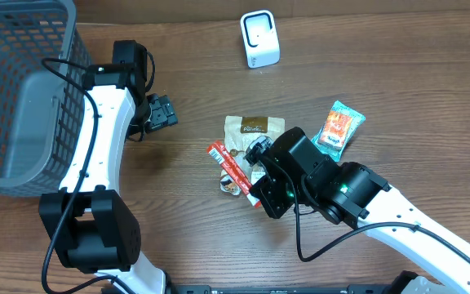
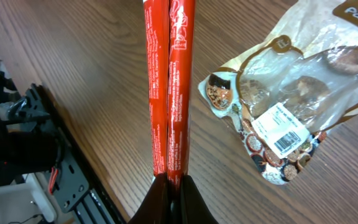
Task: Scan the item barcode
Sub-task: 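Lift the bread bag by the red strip with the right gripper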
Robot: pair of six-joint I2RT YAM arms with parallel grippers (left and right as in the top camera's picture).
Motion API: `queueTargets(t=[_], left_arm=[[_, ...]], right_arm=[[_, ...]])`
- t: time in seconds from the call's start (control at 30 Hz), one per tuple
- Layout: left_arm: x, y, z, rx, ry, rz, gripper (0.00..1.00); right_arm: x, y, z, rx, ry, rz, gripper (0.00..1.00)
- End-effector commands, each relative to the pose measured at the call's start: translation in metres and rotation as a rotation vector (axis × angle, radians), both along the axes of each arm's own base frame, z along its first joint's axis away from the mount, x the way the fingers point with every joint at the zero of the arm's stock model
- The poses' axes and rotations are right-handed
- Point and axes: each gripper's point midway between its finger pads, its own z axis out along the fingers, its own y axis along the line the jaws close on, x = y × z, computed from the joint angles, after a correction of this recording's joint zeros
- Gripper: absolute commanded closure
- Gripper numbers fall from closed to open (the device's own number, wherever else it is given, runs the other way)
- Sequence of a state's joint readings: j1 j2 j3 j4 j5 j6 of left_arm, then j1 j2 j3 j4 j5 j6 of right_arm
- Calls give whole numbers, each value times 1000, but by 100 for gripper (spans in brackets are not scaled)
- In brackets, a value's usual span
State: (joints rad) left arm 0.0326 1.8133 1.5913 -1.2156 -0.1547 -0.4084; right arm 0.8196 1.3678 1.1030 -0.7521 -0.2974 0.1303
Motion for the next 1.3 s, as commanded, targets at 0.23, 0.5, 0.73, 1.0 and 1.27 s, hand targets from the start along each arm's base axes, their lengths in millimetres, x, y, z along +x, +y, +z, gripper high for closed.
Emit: queueTargets(t=[0.23, 0.5, 0.73, 1.0, 1.27], left_arm=[[3, 2, 3, 12, -6, -18, 0], [3, 2, 3, 12, -6, -18, 0], [3, 2, 3, 13, -6, -18, 0], [3, 2, 3, 12, -6, -18, 0], [3, 2, 3, 12, -6, -18, 0]], right_arm=[[6, -3, 6, -18, -78, 21, 96], [7, -4, 5, -29, -91, 33, 96], [8, -3, 0, -38, -83, 35, 96], [11, 1, -19, -73, -50, 37, 96], [30, -1, -23, -108, -118, -11, 96]])
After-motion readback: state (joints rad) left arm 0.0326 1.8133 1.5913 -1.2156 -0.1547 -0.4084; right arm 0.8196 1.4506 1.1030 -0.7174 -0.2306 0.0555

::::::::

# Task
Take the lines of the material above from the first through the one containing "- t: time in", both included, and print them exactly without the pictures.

# Exercise response
Task: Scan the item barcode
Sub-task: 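Lift the bread bag by the red strip with the right gripper
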Robot: pair of six-joint I2RT YAM arms with parallel grippers (left and right as in the top camera's picture).
Motion API: `queueTargets(t=[_], left_arm=[[_, ...]], right_arm=[[_, ...]])`
- t: time in seconds from the call's start (control at 30 Hz), one per tuple

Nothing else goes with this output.